United States v. Tremaine Johnson
803 F.3d 279
6th Cir.2015Background
- Tremaine Johnson challenged two felon-in-possession convictions arising from possessing a rifle and a handgun in Michigan after violating Florida probation.
- The rifle conviction was based on hearsay evidence; government conceded error and it was deemed not harmless.
- The handgun conviction remained; Johnson argued hearsay, improper jury knowledge of a prior felony, and a faulty instruction on an element.
- Johnson was charged by grand jury with two counts under 18 U.S.C. § 922(g)(1); he represented himself at trial with standby counsel.
- The district court sentenced Johnson to two concurrent 60-month terms; on appeal the court vacated the rifle conviction and remanded, while affirming the handgun conviction and vacating both sentences for resentencing.
Issues
| Issue | Plaintiff's Argument | Defendant's Argument | Held |
|---|---|---|---|
| Whether the rifle conviction must be vacated due to hearsay | Hearing evidence was hearsay and prejudicial | Concession Justice deemed error not harmless | Rifle conviction vacated |
| Whether the handgun conviction was tainted by hearsay and other errors | Hearsay; improper access to prior felony; faulty element instruction | Some errors not reversible; substantial evidence supported conviction | Handgun conviction affirmed; errors not reversible or harmless overall |
| Whether admitting the prior felony name requires reversal | Names should have been redacted | Stipulation unavailable or refused; name admissible upon proof of prior qualifying conviction | No reversible error; name admissible as proper element proof |
| Whether the trial court’s brief comment on interstate commerce affected the verdict | Comment improperly suggested element proven | No impact on substantial rights; jury instruction protected; no plain error | No plain error; conviction upheld for handgun count |
Key Cases Cited
- United States v. Henderson, 626 F.3d 326 (6th Cir. 2010) (harmless error review for improperly admitted evidence)

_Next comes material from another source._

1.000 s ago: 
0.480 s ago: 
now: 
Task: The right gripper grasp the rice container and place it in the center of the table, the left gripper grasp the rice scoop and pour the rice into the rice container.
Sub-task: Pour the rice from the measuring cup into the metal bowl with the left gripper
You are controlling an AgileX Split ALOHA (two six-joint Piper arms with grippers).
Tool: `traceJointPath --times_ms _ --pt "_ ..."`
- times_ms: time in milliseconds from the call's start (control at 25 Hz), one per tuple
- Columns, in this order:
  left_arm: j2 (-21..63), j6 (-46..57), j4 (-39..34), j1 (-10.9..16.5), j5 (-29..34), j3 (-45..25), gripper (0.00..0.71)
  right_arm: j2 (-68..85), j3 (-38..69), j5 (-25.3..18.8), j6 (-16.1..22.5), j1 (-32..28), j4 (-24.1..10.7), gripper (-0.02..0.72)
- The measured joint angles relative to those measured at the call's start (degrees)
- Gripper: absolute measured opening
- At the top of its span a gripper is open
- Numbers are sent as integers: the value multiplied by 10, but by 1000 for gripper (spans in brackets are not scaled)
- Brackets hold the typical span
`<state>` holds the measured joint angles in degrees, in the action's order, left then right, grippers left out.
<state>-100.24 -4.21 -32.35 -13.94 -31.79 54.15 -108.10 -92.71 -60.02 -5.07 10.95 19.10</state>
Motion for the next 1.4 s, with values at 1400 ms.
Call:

- United States v. Walker, 734 F.3d 451 (6th Cir. 2013) (dominion and control over firearm for possession)
- United States v. Arnold, 486 F.3d 177 (6th Cir. 2007) (possession under dominion theory; en banc decision cited)
- Old Chief v. United States, 519 U.S. 172 (1997) (prior-conviction stipulation; admissibility of named felony determined by stipulation)
- Puckett v. United States, 556 U.S. 129 (2009) (plain-error review for unraised trial errors)
- Sandstrom v. Montana, 442 U.S. 510 (1979) (error in instructing that government proved an element of crime)
- Quercia v. United States, 289 U.S. 466 (1933) (judge as fact-finder; limits on judicial commentary)
- United States v. Alt, 996 F.2d 827 (6th Cir. 1993) (plain-error standard when no objection raised)
- Myers v. Sec’y of Health & Human Servs., 893 F.2d 840 (6th Cir. 1990) (prior-conviction admissibility and sentencing)
- Pearce v. U.S. Dep’t of Justice, 867 F.2d 253 (6th Cir. 1988) (precedent on prior-conviction use)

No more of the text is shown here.